So Rand Paul is announcing his presidential campaign today, and unlike the equally inexperienced and equally ideologically eccentric and equally offensive-to-the-GOP-Establishment Ted Cruz, Paul the Younger isn’t getting an uncontested day in the sun. His political equivalent of the Sin Against the Holy Ghost doesn’t involve his cranky monetary policy views that would plunge America into a semi-permanent Depression, or his eagerness to decimate the social safety net, or his “plantation” theory of African-American outreach wherein black voters are told they’ve sold their votes and souls for food stamps, or his occasional subscription to any number of weird conspiracy theories. No, Rand Paul’s getting attacked on Day One of his campaign because he hasn’t jumped onto the Bibi Is My President bandwagon and seems strangely reluctant to mobilize for war against Iran. Here’s Josh Rogin at Bloomberg View explaining the assault that will make rude noises at Paul’s announcement party:
In the first salvo of the 2016 Republican ad wars, a conservative group is about to unleash a seven-figure ad campaign targeting Senator Rand Paul for being out of step with the party on Iran, just as he launches his presidential campaign.
The Foundation for a Secure and Prosperous America, a 501(c)(4) group led by veteran Republican operative Rick Reed, will go live with its campaign against Paul on Tuesday, while the senator is in Louisville, Kentucky, announcing his presidential candidacy. The group will begin airing ads on broadcast TV, cable and the Web in several early primary states accusing Paul of being weak on Iran and tying him to the Barack Obama administration’s Iran policy, which polls show is deeply unpopular among Republican voters.
“Paul supports more negotiations with Iran while standing against more sanctions that would hold the Iranian regime accountable. That’s not a conservative position, that’s Obama’s position,” Reed told me in an interview Monday. “His longstanding position on Iran and his agreement with Obama on Iran calls into question his judgment.”
The scale of the campaign is remarkable this early on in a primary fight, and reflects not only the depth of the hostility toward Paul’s worldview among many conservatives but also the prominence of national security in the 2016 cycle.
If the name Rick Reed sounds familiar, it’s because this isn’t his first involvement with nasty presidential campaign ads:
This is not the first major campaign Reed has influenced from the outside. He was the architect of the 2004 “Swiftboat Veterans for Truth” campaign that attacked John Kerry’s national-security record and credentials. His new campaign against Paul will be bigger than even that effort, he said. “Foreign policy has the potential to be as big in this campaign as it was in 2004 or even greater,” Reed said. “To me, given the state of the world, that’s a good thing.”
Tuesday’s ad will hit airwaves in states that are part of Paul’s rollout, including Iowa, New Hampshire and South Carolina, Reed said.
And here’s the really scary part for Paul:
Reed declined to disclose his group’s donors. As a registered nonprofit, the group doesn’t have to reveal its funding sources.
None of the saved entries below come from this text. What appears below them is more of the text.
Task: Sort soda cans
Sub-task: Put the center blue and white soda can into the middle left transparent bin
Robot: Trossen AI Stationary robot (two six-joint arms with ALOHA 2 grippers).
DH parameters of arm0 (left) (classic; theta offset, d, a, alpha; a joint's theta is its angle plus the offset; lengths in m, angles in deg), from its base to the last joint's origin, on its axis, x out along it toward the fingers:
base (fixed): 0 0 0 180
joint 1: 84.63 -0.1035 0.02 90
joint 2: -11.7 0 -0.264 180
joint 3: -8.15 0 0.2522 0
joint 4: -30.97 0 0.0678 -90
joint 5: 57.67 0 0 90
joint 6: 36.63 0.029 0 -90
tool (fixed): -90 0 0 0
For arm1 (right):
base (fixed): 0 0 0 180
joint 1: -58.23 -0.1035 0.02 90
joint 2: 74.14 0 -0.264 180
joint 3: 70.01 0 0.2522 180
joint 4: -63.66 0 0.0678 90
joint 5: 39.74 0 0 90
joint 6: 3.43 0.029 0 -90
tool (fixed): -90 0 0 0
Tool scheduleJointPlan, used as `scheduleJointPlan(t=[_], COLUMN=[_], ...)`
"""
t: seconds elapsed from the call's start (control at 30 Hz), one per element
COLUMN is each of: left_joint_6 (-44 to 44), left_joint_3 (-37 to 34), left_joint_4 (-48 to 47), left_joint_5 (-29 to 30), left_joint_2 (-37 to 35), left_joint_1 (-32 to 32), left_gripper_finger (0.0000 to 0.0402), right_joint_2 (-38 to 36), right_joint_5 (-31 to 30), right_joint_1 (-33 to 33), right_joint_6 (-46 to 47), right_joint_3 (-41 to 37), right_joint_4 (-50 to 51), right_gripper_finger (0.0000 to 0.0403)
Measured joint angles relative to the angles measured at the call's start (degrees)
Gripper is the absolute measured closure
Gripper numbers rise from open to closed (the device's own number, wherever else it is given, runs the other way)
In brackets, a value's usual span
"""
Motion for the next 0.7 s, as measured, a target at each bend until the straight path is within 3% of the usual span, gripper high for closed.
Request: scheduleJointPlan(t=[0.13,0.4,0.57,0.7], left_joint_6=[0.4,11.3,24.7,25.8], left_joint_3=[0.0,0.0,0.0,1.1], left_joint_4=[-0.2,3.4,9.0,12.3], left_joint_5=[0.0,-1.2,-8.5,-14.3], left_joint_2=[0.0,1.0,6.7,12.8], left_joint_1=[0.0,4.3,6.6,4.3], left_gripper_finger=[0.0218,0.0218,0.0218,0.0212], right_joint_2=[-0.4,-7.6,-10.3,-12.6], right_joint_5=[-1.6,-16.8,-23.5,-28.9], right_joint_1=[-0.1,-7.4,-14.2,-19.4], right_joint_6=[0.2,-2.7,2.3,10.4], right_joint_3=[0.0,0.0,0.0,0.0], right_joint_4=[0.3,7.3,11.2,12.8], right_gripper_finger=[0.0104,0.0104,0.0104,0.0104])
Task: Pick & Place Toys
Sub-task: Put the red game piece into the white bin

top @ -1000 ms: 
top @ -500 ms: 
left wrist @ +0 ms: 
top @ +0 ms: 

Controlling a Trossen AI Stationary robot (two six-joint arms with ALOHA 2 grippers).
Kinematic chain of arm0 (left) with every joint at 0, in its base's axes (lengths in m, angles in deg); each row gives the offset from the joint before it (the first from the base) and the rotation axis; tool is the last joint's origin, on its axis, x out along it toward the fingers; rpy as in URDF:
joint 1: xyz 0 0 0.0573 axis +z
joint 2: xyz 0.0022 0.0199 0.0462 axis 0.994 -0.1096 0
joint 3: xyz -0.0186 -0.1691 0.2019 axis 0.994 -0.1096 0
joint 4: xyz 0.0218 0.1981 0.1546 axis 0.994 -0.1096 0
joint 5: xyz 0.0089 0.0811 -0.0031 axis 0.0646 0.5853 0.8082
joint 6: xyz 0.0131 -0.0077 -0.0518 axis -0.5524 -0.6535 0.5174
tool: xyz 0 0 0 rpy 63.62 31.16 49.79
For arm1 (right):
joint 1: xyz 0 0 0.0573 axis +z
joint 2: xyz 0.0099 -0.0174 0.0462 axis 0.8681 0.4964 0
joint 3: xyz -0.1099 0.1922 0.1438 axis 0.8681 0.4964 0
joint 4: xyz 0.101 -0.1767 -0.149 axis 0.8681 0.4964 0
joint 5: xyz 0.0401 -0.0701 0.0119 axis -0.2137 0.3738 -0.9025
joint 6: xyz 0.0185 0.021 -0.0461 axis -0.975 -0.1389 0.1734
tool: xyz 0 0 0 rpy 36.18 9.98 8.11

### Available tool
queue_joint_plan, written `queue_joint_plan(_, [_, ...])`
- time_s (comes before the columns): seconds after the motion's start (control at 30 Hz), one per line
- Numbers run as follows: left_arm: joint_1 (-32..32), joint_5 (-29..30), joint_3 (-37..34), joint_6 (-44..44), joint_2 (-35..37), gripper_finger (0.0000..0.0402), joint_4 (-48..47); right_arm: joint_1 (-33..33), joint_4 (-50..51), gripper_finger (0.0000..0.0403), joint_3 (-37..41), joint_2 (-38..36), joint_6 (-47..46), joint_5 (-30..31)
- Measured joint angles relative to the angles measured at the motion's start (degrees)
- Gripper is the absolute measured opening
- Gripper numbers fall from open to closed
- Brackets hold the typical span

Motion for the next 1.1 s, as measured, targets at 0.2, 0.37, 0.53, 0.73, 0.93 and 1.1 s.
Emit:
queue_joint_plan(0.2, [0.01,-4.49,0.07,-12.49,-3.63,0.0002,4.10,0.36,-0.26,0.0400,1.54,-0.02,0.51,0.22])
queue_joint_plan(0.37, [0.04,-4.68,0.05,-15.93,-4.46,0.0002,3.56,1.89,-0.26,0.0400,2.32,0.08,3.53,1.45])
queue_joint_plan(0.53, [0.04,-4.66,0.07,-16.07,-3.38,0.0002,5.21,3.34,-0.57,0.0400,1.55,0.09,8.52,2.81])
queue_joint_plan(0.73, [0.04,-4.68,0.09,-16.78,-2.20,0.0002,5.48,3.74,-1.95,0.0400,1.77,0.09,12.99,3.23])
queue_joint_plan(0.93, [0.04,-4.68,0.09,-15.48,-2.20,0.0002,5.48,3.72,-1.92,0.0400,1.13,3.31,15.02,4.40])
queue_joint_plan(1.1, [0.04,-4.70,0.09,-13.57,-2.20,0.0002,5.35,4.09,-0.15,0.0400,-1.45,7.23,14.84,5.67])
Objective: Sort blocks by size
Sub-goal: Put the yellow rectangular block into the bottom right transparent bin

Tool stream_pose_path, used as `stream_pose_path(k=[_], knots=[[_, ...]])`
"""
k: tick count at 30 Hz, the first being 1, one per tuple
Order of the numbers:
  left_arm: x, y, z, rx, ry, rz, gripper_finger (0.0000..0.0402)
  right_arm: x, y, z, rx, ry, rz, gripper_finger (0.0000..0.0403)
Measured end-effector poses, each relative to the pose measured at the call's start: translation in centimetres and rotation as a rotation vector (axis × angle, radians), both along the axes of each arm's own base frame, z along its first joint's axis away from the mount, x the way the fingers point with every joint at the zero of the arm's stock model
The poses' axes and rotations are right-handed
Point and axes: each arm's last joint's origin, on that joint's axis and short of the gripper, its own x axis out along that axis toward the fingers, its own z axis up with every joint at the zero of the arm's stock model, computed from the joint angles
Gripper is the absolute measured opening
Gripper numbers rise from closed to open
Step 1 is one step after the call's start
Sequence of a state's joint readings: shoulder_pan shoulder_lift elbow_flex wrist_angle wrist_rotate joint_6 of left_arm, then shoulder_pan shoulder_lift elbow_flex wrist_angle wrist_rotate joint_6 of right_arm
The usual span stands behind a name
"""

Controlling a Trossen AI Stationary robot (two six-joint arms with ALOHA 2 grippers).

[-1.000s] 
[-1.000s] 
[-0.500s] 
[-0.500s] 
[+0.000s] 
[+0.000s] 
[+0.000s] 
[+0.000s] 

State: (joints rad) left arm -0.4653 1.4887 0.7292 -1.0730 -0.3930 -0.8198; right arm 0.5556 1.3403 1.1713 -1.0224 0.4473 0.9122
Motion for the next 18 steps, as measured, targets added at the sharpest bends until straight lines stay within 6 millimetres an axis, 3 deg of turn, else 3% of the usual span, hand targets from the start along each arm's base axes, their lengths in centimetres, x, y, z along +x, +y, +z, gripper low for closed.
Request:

But there has already been reporting that several big-dollar Republican donors are planning to open up their checkbooks to attack Paul on foreign policy, including as pro-Israel billionaire Sheldon Adelson.
If Adelson really decided to go after Paul, there’s not much doubt he could finance a sustained attack of a size that would in most cases leave its target a smoking ruin. I dunno if the idea here is to destroy Paul tout suite, or to encourage his continued “evolution” on foreign policy towards more conventionally militarist views. But he’s being warned.
Interestingly enough, according to National Review‘s Eliana Johnson, a big part of the animus towards Paul is that he’s become a “liberal media darling” for criticizing poor ol’ George W. Bush and Dick Cheney. And he’s campaigning, of course, as a “different kind of Republican,” a conscious emulation of one of Bill Clinton’s signature slogans back in 1992. As somebody involved on the margins in that ’92 campaign, I can attest that the slogan really, really annoys people who think there’s nothing wrong with their party that cannot be solved by more courage and consistency–not a change in ideology. So obviously enough, the many Republicans who think their party’s gotten its aggressive mojo back after a few years of moping over a temporary setback in Iraq and a bracing little economic shakedown cruise don’t want to hear they need to be “different.” So Rand Paul’s got a big bullseye on his back.